Ignoring every picture, transcribe the data in full as it stands.

= = = = = = =

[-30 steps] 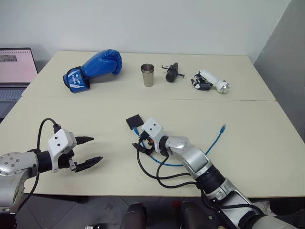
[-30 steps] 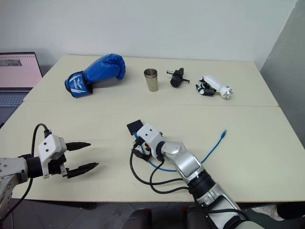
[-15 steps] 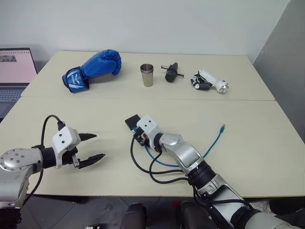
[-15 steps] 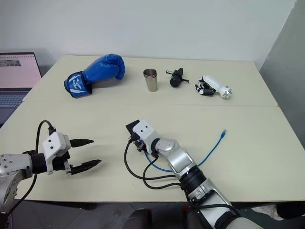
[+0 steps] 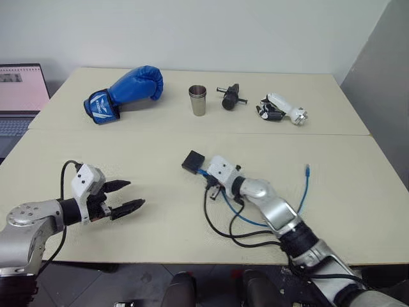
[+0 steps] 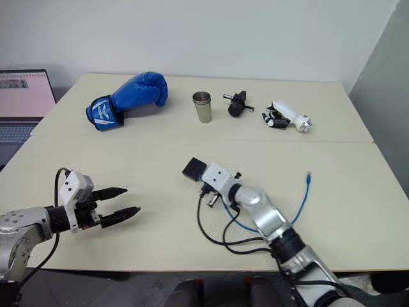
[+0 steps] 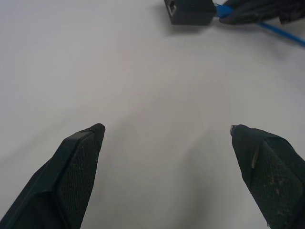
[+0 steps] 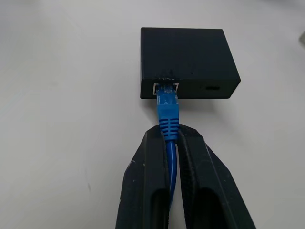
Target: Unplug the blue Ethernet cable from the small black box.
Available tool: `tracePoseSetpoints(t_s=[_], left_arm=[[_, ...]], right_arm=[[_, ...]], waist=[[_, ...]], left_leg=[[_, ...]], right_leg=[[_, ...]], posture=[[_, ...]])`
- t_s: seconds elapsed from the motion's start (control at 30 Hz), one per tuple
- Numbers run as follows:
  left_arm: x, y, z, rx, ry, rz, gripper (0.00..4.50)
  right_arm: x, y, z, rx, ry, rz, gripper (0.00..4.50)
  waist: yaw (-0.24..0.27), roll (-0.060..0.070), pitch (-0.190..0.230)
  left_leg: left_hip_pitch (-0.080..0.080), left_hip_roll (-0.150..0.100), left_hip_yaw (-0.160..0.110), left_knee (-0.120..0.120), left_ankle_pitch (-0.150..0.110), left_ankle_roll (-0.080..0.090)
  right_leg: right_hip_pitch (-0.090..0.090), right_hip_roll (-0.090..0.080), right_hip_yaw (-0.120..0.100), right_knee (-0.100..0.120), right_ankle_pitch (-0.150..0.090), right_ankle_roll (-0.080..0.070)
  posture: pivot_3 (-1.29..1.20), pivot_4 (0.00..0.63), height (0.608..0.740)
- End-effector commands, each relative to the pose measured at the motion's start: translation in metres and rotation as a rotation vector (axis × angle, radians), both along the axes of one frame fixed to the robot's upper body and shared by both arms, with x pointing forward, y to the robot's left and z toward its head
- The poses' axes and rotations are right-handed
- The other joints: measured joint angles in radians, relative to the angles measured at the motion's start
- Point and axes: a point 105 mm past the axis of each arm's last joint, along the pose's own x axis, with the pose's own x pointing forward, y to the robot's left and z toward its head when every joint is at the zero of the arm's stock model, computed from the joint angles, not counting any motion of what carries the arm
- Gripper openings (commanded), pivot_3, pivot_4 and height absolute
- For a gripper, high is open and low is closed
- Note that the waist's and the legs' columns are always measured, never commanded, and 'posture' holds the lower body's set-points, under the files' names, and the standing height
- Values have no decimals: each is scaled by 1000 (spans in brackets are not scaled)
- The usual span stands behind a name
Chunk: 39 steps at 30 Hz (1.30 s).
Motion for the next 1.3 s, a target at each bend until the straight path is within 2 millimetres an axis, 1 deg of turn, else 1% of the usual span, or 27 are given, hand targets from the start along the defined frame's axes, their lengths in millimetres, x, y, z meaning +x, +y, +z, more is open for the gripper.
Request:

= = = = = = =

• [Finished exercise]:
[-30 steps] 
[-30 steps] 
[-15 steps] 
[-15 steps] 
[+0 steps] 
[+0 steps] 
[+0 steps] 
[+0 steps] 
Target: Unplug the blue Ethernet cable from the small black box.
Available tool: `tracePoseSetpoints(t_s=[_], left_arm=[[_, ...]], right_arm=[[_, ...]], waist=[[_, ...]], left_leg=[[_, ...]], right_leg=[[_, ...]], posture=[[_, ...]])`
- t_s: seconds elapsed from the motion's start (control at 30 Hz), one per tuple
- Numbers run as follows:
  left_arm: x, y, z, rx, ry, rz, gripper (0.00..4.50)
  right_arm: x, y, z, rx, ry, rz, gripper (0.00..4.50)
  waist: yaw (-0.24..0.27), roll (-0.060..0.070), pitch (-0.190..0.230)
  left_leg: left_hip_pitch (-0.080..0.080), left_hip_roll (-0.150..0.100), left_hip_yaw (-0.160..0.110), left_knee (-0.120..0.120), left_ankle_pitch (-0.150..0.110), left_ankle_roll (-0.080..0.090)
  right_leg: right_hip_pitch (-0.090..0.090), right_hip_roll (-0.090..0.080), right_hip_yaw (-0.120..0.100), right_knee (-0.100..0.120), right_ankle_pitch (-0.150..0.090), right_ankle_roll (-0.080..0.070)
  posture: pivot_3 (-1.29..1.20), pivot_4 (0.00..0.63), height (0.608..0.740)
- End-effector commands, each relative to the pose measured at the motion's start: translation in metres and rotation as a rotation vector (axis × angle, radians), both along the axes of one frame fixed to the robot's upper body and shared by both arms, with x pointing forward, y to the robot's left and z toward its head
- The poses' axes and rotations are right-handed
- The other joints: measured joint angles in radians, relative to the angles measured at the motion's start
- Point and axes: a point 105 mm past the axis of each arm's last joint, along the pose's own x axis, with the pose's own x pointing forward, y to the robot's left and z toward its head when every joint is at the zero of the arm's stock model, computed from the joint angles, not counting any motion of what carries the arm
- Gripper openings (commanded), pivot_3, pivot_4 and height absolute
- For a gripper, high is open and low is closed
- Note that the waist's and the legs' columns are always measured, never commanded, and 'posture' holds the lower body's set-points, under the files' names, and the standing height
- Values have no decimals: each is scaled by 1000 (spans in brackets are not scaled)
- The usual span stands behind a name
Chunk: 39 steps at 30 Hz (1.30 s).
Motion for the next 1.3 s, a target at each bend until the straight path is within 2 millimetres an axis, 1 deg of turn, else 1% of the usual span, or 27 are given, hand targets from the start along the defined frame's axes, their lengths in millimetres, x, y, z meaning +x, +y, +z, more is open for the gripper.
Request:

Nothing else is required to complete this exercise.